Earthwork, Cahercorney, Co. Limerick
Co. Limerick |
Ritual/Ceremonial
A rectangular earthwork sitting quietly on a gentle eastward slope in County Limerick managed to escape the attention of cartographers entirely.
It does not appear on any Ordnance Survey Ireland historic maps, meaning generations of map-readers passed over this ground without any indication that something structured and deliberate had once been built here. It took aerial photography and systematic archaeological research to bring it into focus.
The earthwork sits roughly 370 metres east of Cahercorney Church and its associated graveyard, on ground that slopes down towards a stream feeding northward into the Camoge River. What makes its context particularly interesting is that it forms part of a broader monument complex in the area. The archaeologist M. J. O'Kelly recorded twelve monuments within this complex during fieldwork carried out in 1942 and 1943, publishing his findings in what became an important early survey of the region. Decades later, the Discovery Programme, a state-funded body established to carry out large-scale archaeological research across Ireland, returned to the area as part of its North Munster Project. It was through this work, specifically a study published by Grogan in 2005 and catalogued as Discovery Programme Site No. 19, that this particular feature was identified as an earthwork at all. Aerial photographs taken in January 2003, held in the Archive of the Archaeological Survey of Ireland, and orthoimages captured between 2005 and 2013, show the feature clearly as a roughly east-west aligned rectangular shape pressed into the hillside.
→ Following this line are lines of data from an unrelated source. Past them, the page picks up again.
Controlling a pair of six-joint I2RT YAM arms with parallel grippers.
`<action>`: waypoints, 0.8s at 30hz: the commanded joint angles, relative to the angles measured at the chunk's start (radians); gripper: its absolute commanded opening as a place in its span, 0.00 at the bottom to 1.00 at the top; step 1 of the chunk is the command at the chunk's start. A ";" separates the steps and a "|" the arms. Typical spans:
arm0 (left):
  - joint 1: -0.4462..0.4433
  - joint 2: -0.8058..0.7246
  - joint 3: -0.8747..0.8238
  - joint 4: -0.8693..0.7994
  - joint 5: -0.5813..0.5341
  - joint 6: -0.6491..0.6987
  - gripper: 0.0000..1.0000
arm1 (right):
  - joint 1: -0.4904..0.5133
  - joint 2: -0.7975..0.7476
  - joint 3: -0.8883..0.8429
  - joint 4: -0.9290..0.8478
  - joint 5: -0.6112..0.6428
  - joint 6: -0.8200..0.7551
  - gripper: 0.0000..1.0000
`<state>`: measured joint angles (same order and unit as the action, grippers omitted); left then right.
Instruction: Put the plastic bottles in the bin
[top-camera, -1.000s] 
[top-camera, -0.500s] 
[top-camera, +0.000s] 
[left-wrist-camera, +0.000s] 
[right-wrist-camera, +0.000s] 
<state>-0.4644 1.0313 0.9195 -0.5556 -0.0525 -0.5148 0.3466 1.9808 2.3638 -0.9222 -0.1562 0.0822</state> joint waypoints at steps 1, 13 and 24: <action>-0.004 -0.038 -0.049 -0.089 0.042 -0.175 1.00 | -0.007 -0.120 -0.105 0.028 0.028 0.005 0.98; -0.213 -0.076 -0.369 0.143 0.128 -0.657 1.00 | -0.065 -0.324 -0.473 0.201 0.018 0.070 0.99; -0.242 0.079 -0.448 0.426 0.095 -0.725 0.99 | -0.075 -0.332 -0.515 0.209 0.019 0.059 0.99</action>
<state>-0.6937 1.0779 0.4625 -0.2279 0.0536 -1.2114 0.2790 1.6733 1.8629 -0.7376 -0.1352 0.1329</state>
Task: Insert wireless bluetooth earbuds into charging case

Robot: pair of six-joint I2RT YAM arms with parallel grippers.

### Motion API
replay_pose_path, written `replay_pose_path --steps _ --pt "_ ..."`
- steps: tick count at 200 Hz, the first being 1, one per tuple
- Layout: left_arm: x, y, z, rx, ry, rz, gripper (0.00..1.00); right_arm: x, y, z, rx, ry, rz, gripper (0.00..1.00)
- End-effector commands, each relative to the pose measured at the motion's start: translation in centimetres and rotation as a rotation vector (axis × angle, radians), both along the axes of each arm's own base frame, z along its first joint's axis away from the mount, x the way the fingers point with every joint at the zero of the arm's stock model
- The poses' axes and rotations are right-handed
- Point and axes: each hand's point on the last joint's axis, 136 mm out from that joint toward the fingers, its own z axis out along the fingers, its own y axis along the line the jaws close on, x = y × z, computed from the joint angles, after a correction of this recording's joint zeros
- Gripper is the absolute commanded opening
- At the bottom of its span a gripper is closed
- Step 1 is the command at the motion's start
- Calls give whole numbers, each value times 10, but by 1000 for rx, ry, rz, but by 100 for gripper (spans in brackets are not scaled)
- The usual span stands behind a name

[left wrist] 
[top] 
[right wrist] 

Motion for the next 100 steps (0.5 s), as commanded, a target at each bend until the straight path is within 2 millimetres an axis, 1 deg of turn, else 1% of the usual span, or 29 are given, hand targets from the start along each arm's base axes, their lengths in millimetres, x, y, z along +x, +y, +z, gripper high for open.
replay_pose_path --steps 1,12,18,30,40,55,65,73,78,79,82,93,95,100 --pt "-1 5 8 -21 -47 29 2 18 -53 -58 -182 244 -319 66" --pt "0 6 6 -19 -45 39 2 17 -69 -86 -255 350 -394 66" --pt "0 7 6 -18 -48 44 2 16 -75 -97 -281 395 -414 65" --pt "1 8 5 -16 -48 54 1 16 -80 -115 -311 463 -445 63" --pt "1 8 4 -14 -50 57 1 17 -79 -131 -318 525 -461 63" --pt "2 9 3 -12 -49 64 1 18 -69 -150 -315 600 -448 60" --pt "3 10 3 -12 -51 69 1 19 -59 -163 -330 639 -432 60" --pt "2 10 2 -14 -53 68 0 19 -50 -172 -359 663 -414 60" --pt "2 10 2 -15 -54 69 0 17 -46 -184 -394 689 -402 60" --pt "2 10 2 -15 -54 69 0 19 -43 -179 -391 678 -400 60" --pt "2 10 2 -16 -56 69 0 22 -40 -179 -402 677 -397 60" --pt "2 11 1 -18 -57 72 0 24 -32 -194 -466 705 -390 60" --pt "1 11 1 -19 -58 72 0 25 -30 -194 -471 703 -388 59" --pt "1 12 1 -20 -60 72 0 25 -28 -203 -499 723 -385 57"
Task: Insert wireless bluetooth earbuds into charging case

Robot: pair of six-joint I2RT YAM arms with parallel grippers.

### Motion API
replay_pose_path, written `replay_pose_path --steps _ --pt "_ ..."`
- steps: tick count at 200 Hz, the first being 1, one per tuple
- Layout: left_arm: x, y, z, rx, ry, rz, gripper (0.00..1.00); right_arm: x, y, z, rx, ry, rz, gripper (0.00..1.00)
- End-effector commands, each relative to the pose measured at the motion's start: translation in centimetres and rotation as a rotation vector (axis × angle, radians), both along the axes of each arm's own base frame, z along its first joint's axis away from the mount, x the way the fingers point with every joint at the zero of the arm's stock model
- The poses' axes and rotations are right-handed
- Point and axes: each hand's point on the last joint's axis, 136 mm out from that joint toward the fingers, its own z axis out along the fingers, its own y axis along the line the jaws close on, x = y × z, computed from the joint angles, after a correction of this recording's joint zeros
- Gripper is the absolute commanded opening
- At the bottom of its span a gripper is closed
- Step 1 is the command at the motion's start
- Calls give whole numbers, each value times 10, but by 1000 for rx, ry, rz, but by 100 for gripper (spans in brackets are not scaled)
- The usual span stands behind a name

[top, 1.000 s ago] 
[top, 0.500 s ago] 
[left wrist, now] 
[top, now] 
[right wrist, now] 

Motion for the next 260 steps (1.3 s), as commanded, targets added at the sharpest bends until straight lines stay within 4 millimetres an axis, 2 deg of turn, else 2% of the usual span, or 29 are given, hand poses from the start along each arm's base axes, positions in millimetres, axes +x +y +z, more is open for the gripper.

Because the site has not been formally field-inspected in depth, its precise character remains open. Visitors approaching the area should look for the church and graveyard as orientation points and work eastward from there across the sloping ground. The terrain is agricultural and unremarkable at ground level, which is part of what makes aerial imagery so useful here; what reads as faint and ambiguous from a field boundary can resolve into something legible from above. Anyone with access to current OSi orthoimage layers or satellite mapping applications will find the rectangular outline easier to trace than any physical marker on the ground itself.